With a cup of coffee, meeting Jesus in the morning stillness, hearing the birds chirping and the bugs whistling. We wake up at 5am before the sun rises, so we have the joy of watching the sunrise every morning. Every day a reminder that a new day has dawned and it’s time to sing God’s song again.
Reminders that are especially important as we near the end of the school year. As this school year is coming to an end, and we are feeling burnt out, tired and sometimes feeling that what we accomplished this year just wasn’t enough, I am reminded that in this world we will have trouble, we will become weary and we will be burdened, we will have trials, but we are promised that we have an eternity of problem free living reserved for us in heaven. So we REJOICE in that!
The next couple weeks of school are going to fly by. They also do. Before we know it, we will be finished our last day, and somehow missing our little kiddos faster than we thought we would. The past 2 weeks of our school days have been long, hot, and exhausting to say the least. But more and more, I realize that there is joy and beauty to be found in each day.
I started writing a blog post a couple weeks ago and never got the chance to finish it. What you just read above is from two weeks ago. What you will read below is from today.
As many of you may or may not know, Cassie and I are back in Canada. Cassie has been very sick for the past three weeks. With contacting our doctor in the States, to seeing Haitian doctors, and a Haitian hospital stay, it was time for us to come back to Canada. Flights were booked on June 3rd, and we were back in Canada on June 4th. The past 48 hours have been exhausting on both Cassie and I. We are so thankful for all the prayers and encouragement that we have received. So many emotions fill our hearts with leaving so quickly, but we know Cassie’s health is most important.

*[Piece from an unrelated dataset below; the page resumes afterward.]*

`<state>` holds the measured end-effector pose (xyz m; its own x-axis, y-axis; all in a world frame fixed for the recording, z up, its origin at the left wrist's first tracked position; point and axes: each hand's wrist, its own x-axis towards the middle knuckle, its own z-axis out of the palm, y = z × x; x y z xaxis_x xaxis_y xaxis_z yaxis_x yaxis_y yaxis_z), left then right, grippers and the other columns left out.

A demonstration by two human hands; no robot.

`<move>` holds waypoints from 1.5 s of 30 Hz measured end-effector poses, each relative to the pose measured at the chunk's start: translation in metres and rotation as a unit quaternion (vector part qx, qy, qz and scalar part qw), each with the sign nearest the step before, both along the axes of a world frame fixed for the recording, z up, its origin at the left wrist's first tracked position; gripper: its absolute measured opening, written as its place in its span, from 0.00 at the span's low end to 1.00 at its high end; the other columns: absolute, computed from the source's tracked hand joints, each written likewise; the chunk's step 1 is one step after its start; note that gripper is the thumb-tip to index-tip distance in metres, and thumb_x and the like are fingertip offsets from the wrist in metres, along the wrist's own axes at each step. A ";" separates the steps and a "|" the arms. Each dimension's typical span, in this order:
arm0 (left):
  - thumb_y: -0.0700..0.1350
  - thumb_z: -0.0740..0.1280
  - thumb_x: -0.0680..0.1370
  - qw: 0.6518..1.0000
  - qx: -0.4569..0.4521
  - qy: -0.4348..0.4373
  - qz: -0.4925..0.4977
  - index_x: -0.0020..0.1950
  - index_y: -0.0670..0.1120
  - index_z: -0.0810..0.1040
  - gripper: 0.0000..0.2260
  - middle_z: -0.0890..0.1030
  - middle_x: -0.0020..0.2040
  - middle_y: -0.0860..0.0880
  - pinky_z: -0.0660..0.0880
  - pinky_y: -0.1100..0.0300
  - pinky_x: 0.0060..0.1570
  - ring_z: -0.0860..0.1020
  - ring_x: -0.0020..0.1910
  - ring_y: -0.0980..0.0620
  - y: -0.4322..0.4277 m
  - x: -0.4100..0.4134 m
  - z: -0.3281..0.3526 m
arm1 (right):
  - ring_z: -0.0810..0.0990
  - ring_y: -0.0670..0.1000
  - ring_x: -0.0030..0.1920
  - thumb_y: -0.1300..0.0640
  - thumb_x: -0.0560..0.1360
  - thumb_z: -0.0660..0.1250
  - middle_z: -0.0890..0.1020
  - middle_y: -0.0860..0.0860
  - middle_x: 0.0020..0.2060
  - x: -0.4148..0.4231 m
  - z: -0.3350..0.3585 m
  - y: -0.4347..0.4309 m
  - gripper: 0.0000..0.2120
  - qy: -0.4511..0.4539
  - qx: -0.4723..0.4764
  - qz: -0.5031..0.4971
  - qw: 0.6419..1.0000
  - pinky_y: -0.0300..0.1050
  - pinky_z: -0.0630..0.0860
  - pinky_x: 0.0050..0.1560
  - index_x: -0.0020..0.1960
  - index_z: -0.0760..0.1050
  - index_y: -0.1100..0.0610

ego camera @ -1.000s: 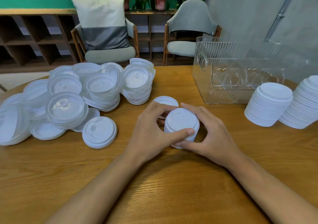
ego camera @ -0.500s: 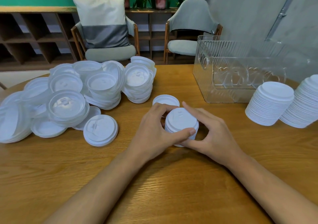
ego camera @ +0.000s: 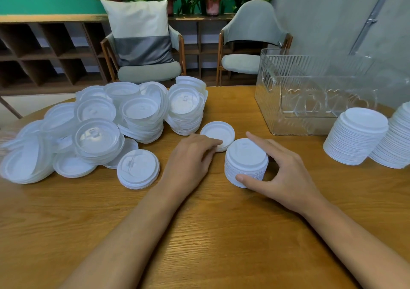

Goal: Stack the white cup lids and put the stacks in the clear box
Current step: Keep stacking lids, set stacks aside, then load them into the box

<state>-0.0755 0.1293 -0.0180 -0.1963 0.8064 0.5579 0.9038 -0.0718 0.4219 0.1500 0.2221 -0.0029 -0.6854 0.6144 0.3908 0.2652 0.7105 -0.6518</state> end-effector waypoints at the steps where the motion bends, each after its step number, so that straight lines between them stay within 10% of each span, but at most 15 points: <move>1: 0.38 0.74 0.79 1.000 0.006 -0.001 0.000 0.61 0.47 0.86 0.12 0.87 0.52 0.51 0.80 0.49 0.54 0.83 0.54 0.50 0.000 0.000 0.001 | 0.75 0.38 0.66 0.39 0.67 0.80 0.78 0.37 0.63 0.000 0.000 0.000 0.44 -0.003 -0.001 0.000 1.000 0.26 0.67 0.62 0.79 0.69 0.45; 9: 0.39 0.78 0.75 0.999 0.020 -0.047 0.020 0.56 0.48 0.86 0.11 0.82 0.46 0.55 0.71 0.73 0.49 0.79 0.46 0.59 -0.003 0.000 0.009 | 0.73 0.37 0.67 0.38 0.67 0.79 0.77 0.36 0.63 -0.001 0.002 -0.001 0.44 -0.014 -0.012 0.005 1.000 0.25 0.66 0.62 0.80 0.67 0.43; 26: 0.45 0.69 0.83 0.884 0.044 -0.461 -0.059 0.73 0.52 0.79 0.18 0.84 0.63 0.48 0.82 0.54 0.54 0.85 0.52 0.51 -0.014 0.011 0.039 | 0.70 0.32 0.69 0.35 0.67 0.77 0.75 0.33 0.66 -0.002 0.007 -0.002 0.49 -0.004 -0.051 0.004 0.999 0.25 0.67 0.63 0.81 0.57 0.36; 37: 0.48 0.70 0.83 0.936 -0.005 -0.349 -0.037 0.57 0.52 0.83 0.04 0.86 0.49 0.55 0.77 0.54 0.47 0.81 0.47 0.52 -0.014 0.035 0.027 | 0.72 0.39 0.72 0.39 0.71 0.78 0.74 0.35 0.71 -0.003 0.005 -0.005 0.42 -0.010 -0.015 0.056 0.998 0.36 0.70 0.69 0.80 0.63 0.40; 45: 0.64 0.79 0.68 0.967 -0.014 -0.252 -0.040 0.64 0.58 0.81 0.27 0.83 0.57 0.62 0.78 0.60 0.54 0.81 0.57 0.56 -0.020 0.036 0.027 | 0.71 0.37 0.72 0.41 0.71 0.79 0.73 0.34 0.71 -0.003 0.003 -0.002 0.40 -0.008 -0.006 0.046 0.999 0.26 0.65 0.66 0.79 0.65 0.41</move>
<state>-0.0395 0.1095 0.0091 -0.3745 0.8435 0.3851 0.5744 -0.1150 0.8105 0.1475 0.2202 0.0001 -0.7446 0.5534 0.3732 0.2094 0.7246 -0.6566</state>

Cassie is going to see a doctor today and hopefully we will get a better understanding on what has been going on in her body. We ask for continued prayers as this is a scary time where answers don’t always come fast but is a time for us to trust in God and His provision for our lives.

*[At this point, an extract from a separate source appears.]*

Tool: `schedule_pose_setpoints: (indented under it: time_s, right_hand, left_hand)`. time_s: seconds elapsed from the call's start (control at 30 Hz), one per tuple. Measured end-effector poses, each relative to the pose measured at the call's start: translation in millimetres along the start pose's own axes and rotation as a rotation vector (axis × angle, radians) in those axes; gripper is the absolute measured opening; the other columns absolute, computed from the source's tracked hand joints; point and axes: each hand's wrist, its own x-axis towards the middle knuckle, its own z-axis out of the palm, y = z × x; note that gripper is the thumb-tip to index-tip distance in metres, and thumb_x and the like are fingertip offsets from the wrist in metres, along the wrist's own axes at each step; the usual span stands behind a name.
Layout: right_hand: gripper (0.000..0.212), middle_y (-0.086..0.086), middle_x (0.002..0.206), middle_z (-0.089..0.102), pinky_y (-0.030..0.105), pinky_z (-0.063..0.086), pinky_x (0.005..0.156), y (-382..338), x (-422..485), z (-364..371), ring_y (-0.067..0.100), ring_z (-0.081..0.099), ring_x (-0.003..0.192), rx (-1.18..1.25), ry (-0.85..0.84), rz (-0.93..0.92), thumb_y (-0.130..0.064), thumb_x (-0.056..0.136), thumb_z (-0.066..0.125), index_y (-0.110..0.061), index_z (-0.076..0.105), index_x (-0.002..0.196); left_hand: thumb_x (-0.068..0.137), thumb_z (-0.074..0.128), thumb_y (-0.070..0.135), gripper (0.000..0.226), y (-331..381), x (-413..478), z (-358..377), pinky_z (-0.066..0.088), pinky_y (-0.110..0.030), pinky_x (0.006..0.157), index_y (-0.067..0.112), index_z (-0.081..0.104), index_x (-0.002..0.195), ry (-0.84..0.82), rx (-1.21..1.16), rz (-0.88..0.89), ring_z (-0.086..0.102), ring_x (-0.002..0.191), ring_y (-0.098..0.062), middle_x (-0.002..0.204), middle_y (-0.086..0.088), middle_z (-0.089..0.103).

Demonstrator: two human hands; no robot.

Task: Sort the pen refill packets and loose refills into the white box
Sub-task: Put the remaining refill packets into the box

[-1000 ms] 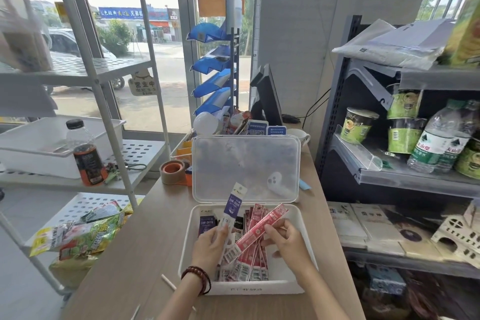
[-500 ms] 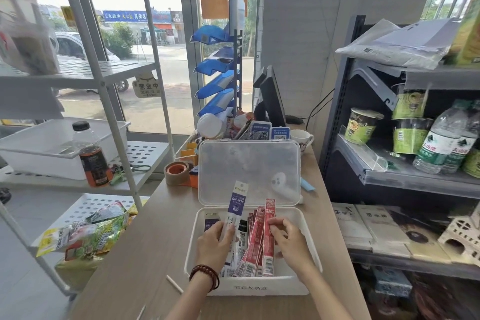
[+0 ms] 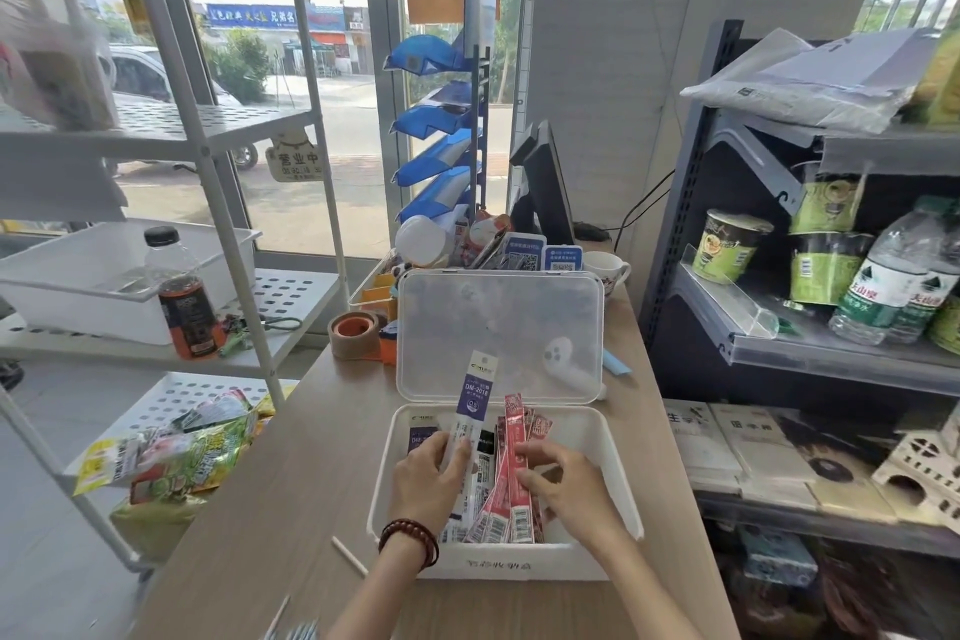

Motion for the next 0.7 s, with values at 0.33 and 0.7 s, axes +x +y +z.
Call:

This year has been one of perseverance, testing of patience; trust in God and loads and loads of growth. It has been a testament of Gods strength, faithfulness and His goodness in our lives even through trials and tribulations. I have learned patience, love, grace and joy from the many little hearts and minds that filled my classroom this year. My heart aches from leaving so quickly and I’m filled with so many emotions not having the opportunity to say goodbye to all my little students as well as our many good friends, but I rest in knowing that God’s plan is always greater now that we are back in Canada for the next 2 months, and have time to reflect and rest on this past year.
As we enter a few week, with Cassie and I being back in Canada, and Paul, Bethany and baby Tiona, Peyton and Gerald and Lexi still being in Haiti, we are far but not far in heart. Cassie and I have felt so blessed over the past couple days with the generosity, kindness, help, encouragement and prayers that we have received from our little family in Haiti, but also our Mission Haiti family as a whole in the States and all of Cassie and I’s family and friends. We cannot begin to explain the thankfulness that we feel.
So now we are here, with time to rest and heal.
Rest isn’t only for our tired bodies. It’s also for our weary souls. Our wills, our minds and our emotions get burned out if they never experience rest. Sometimes the silent signals of exhaustion are so deep within our souls that it’s more difficult to recognize than when our bodies cry for physical rest. Our minds must receive rest. Our wills must experience rest. Our emotions must engage in rest. So how do we get there? We must rest from striving so our minds can quiet the noise of thought, and our emotions can detangle our knotted feelings. Soul rest only happens when we quiet our souls, surrender our wills to God and hope in Him.